Natural Microbial Exposure from the Earliest Natural Time Point Enhances Immune Development by Expanding Immune Cell Progenitors and Mature Immune Cells
- PMID: 37074206
- PMCID: PMC10192123
- DOI: 10.4049/jimmunol.2300061
Natural Microbial Exposure from the Earliest Natural Time Point Enhances Immune Development by Expanding Immune Cell Progenitors and Mature Immune Cells
Abstract
Microbial experience fundamentally shapes immunity, particularly during the perinatal period when the immune system is underdeveloped, and novel microbial encounters are common. Most animal models are raised in specific pathogen-free (SPF) conditions with relatively uniform microbial communities. How SPF housing conditions alter early-life immune development relative to natural microbial exposure (NME) has not been thoroughly investigated.
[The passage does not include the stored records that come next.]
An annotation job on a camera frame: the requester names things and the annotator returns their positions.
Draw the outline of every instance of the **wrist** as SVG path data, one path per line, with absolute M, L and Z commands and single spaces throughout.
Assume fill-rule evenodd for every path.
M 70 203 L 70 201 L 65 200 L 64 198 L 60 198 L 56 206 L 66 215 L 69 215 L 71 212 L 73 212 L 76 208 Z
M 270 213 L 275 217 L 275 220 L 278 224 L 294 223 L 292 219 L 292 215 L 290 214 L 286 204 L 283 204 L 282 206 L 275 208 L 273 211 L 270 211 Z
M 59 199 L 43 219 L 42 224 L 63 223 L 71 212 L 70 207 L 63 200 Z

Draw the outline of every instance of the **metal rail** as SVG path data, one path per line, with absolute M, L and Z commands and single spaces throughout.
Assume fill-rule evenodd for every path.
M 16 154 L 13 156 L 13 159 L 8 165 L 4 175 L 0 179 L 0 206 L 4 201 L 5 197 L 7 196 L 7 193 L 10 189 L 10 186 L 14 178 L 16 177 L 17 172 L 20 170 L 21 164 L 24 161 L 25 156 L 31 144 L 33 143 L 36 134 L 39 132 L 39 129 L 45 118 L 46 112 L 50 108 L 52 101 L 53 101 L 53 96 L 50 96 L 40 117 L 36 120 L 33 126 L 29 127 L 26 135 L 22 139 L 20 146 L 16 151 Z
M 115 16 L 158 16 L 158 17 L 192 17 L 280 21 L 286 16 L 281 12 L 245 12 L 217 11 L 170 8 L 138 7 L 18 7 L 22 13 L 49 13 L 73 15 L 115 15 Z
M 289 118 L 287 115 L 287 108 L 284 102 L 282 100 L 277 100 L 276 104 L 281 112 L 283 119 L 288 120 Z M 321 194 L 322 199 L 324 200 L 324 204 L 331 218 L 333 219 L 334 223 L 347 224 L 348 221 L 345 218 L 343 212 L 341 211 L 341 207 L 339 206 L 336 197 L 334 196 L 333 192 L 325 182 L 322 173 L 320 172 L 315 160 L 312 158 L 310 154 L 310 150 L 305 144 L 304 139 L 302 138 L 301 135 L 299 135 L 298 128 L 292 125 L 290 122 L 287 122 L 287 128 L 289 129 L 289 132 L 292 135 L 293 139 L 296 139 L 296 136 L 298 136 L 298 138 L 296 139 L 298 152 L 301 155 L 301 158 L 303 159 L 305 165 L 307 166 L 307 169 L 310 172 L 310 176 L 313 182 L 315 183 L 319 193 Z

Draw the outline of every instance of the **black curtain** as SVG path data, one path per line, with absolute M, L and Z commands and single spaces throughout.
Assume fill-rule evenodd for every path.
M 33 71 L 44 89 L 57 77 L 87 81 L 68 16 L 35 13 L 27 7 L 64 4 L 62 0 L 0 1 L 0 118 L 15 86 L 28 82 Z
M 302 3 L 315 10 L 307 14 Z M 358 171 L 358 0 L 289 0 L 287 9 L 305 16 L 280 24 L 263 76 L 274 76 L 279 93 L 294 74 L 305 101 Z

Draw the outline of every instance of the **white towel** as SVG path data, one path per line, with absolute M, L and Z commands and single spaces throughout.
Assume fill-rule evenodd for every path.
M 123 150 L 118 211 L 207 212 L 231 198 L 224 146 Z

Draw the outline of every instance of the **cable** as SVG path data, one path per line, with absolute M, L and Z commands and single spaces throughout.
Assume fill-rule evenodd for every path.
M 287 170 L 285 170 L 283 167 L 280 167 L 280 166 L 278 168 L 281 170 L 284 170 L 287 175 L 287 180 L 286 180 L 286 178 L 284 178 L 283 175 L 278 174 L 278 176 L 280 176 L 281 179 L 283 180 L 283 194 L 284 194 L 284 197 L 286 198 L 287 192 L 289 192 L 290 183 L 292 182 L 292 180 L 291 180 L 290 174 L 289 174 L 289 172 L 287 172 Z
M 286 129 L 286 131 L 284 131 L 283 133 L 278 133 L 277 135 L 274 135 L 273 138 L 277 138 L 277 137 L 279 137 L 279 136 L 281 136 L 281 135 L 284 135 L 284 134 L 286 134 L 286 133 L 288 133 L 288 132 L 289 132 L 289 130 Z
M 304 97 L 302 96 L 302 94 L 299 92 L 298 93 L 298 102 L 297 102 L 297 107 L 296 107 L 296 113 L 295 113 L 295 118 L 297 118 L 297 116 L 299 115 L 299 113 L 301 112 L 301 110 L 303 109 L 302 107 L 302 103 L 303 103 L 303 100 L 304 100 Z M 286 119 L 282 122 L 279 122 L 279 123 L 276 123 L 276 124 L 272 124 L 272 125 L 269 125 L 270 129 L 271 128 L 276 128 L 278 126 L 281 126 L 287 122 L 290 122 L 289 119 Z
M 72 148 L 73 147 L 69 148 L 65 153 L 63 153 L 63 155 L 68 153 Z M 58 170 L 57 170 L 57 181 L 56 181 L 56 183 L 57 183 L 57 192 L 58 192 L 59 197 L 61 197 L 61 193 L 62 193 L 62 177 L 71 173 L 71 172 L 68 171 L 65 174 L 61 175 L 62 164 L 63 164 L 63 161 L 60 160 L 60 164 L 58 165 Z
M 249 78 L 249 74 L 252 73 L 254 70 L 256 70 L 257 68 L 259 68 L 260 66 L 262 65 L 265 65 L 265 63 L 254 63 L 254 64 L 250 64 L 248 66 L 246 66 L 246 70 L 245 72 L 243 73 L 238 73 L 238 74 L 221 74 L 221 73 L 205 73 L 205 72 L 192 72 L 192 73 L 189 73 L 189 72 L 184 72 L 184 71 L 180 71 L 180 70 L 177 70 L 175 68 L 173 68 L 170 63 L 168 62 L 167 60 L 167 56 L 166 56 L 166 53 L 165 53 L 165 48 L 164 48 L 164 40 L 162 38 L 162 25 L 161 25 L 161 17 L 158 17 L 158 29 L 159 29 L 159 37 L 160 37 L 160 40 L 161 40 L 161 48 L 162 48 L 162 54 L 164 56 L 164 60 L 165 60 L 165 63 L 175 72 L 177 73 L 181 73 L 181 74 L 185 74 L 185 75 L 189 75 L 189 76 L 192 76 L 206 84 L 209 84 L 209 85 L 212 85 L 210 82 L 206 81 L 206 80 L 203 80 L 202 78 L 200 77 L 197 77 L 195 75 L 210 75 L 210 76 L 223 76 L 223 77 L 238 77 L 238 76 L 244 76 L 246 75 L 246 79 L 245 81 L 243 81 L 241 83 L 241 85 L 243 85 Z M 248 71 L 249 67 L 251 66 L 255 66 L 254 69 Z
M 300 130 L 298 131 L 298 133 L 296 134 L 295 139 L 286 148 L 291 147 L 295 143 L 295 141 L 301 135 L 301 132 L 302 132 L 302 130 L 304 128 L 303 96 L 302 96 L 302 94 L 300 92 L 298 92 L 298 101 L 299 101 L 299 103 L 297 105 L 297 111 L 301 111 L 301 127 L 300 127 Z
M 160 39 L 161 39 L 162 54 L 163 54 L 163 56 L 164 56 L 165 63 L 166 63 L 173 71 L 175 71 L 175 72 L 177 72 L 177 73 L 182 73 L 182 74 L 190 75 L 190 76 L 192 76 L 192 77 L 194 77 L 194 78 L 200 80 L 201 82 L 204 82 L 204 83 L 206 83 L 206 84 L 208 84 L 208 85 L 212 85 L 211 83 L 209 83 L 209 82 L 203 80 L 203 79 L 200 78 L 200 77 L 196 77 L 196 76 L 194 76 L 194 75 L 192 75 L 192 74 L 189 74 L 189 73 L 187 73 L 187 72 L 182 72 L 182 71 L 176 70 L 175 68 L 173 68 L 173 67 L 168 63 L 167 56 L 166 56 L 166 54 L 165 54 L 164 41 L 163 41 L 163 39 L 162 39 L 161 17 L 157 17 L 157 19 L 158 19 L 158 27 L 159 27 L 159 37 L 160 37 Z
In this article, we compare immune development in SPF-raised mice with mice born from immunologically experienced mothers in microbially diverse environments. NME induced broad immune cell expansion, including naive cells, suggesting mechanisms besides activation-induced proliferation contribute to the increase in immune cell numbers. We found NME conditions also expanded immune cell progenitor cell populations in the bone marrow, suggesting microbial experience enhances immune development at the earliest stages of immune cell differentiation. Multiple immune functions characteristically impaired in infants were also enhanced by NME, including T cell memory and Th1 polarization, B cell class switching and Ab production, proinflammatory cytokine expression, and bacterial clearance after Listeria monocytogenes challenge. Collectively, our studies reveal numerous impairments in immune development in SPF conditions relative to natural immune development.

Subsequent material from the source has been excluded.